The buying group paid £ 120m for one 28 percent participation in the tournament last year, one of a series of rugby deals that seeks to reshape the global game by changing how the sport is sold to fans, sponsors and broadcasters.

The competition, an annual tournament that includes teams from Ireland, Scotland, Wales, Italy and South Africa, changes its name to the “United Rugby Championship”, people say they know the decision.

These people have said they have also secured new television deals for the start of the September 2021/2022 season, including with the BBC in the UK, RTE in Ireland and SuperSport in South Africa. Organizers will also launch a new global global subscription service for fans.
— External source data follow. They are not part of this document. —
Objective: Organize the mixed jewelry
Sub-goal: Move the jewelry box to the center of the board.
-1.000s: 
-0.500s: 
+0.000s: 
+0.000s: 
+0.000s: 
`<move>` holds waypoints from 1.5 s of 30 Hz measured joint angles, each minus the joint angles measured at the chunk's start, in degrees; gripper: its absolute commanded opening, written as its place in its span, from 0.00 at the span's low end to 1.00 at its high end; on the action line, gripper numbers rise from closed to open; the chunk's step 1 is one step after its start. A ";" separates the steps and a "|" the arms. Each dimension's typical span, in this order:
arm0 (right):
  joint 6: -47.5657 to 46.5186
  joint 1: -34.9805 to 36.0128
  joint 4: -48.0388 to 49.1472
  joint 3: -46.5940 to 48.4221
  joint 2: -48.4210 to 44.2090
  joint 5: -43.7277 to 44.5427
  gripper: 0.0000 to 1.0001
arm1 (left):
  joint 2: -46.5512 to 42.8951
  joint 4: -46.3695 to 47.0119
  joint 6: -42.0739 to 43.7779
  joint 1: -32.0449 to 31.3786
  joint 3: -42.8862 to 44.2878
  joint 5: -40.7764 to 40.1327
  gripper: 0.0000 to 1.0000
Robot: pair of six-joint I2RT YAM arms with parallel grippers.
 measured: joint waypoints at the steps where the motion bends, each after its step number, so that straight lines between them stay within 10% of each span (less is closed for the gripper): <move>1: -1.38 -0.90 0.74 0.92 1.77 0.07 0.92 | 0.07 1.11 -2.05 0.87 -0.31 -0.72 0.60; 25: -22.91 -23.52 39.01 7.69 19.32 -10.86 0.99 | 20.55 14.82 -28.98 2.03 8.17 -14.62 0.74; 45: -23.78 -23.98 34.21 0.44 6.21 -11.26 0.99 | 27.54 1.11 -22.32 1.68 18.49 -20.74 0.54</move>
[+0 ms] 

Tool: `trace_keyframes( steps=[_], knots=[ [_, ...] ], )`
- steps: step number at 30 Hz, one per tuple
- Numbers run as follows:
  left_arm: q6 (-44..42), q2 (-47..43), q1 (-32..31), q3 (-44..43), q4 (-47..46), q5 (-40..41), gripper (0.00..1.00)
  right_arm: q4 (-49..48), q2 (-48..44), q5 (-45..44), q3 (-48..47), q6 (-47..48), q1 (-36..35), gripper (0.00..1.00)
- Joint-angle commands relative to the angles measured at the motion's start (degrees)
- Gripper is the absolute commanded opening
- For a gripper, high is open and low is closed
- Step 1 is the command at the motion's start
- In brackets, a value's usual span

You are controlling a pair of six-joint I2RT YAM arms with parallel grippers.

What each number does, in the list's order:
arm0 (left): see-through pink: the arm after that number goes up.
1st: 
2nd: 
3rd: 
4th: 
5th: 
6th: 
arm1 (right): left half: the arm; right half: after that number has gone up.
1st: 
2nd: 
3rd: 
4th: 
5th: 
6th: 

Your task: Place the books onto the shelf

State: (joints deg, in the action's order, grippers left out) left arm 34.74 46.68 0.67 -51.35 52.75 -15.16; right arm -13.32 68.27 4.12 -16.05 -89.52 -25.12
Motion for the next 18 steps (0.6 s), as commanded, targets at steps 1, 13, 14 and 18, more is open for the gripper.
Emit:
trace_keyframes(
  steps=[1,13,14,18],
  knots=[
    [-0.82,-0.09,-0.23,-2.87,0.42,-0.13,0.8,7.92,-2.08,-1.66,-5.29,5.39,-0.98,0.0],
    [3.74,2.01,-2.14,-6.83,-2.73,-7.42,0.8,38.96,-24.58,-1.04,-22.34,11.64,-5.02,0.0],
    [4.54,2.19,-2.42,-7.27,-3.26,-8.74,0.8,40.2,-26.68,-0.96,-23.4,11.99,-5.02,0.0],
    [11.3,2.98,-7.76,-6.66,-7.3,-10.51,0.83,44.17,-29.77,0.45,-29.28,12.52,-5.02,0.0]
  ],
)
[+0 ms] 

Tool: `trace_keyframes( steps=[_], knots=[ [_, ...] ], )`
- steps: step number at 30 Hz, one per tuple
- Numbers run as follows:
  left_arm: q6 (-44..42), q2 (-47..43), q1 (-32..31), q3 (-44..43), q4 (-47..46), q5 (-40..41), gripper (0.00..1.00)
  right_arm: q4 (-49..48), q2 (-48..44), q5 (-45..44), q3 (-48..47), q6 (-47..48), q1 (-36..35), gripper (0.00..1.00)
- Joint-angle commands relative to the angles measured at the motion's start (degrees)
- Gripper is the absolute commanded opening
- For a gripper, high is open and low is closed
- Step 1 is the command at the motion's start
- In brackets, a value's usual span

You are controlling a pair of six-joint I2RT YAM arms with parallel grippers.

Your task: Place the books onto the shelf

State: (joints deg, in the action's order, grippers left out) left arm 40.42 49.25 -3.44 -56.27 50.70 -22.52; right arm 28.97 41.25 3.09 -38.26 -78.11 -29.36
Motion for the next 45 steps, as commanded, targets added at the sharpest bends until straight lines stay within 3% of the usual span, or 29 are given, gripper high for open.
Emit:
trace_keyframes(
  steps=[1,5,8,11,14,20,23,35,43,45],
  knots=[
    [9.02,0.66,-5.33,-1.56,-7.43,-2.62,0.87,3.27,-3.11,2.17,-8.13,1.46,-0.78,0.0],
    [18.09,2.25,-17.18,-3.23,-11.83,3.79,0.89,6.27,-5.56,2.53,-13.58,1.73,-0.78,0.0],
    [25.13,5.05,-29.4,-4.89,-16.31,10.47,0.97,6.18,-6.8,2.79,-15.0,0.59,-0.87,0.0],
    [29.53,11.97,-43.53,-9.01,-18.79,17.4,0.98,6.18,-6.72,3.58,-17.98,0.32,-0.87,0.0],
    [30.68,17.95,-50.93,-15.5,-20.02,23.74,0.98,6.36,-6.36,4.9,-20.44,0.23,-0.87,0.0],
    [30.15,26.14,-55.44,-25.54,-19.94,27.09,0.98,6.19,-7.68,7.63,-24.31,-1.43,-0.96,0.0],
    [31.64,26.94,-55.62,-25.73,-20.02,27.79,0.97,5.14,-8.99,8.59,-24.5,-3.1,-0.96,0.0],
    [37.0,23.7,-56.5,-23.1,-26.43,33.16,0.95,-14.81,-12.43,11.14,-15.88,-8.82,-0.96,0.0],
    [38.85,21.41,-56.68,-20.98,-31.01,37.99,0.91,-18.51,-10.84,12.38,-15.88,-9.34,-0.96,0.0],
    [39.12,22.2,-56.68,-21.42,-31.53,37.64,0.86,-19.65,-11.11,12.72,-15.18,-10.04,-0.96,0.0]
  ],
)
Although the goal is for most matches to be screened on live television to reach the widest possible audience, broadcasting businesses will help increase annual revenues for the competition to £ 55 million, from £ 25 million last year.

However, the tournament can still struggle to secure new spectators and revenues. Rugby is dominated by interest in national competitions such as the Six Nations in Europe, the Rugby Championship in the Southern Hemisphere and the Rugby World Cup.

According to people close to the decision, the new United Rugby Championship will play fewer weekend matches when international matches are held and players from stellar clubs represent their national teams.

In addition to his participation in Pro14 CVC he has also invested in the English Rugby Premiership and in the Six Nations, The first rugby tournament of national teams in Europe.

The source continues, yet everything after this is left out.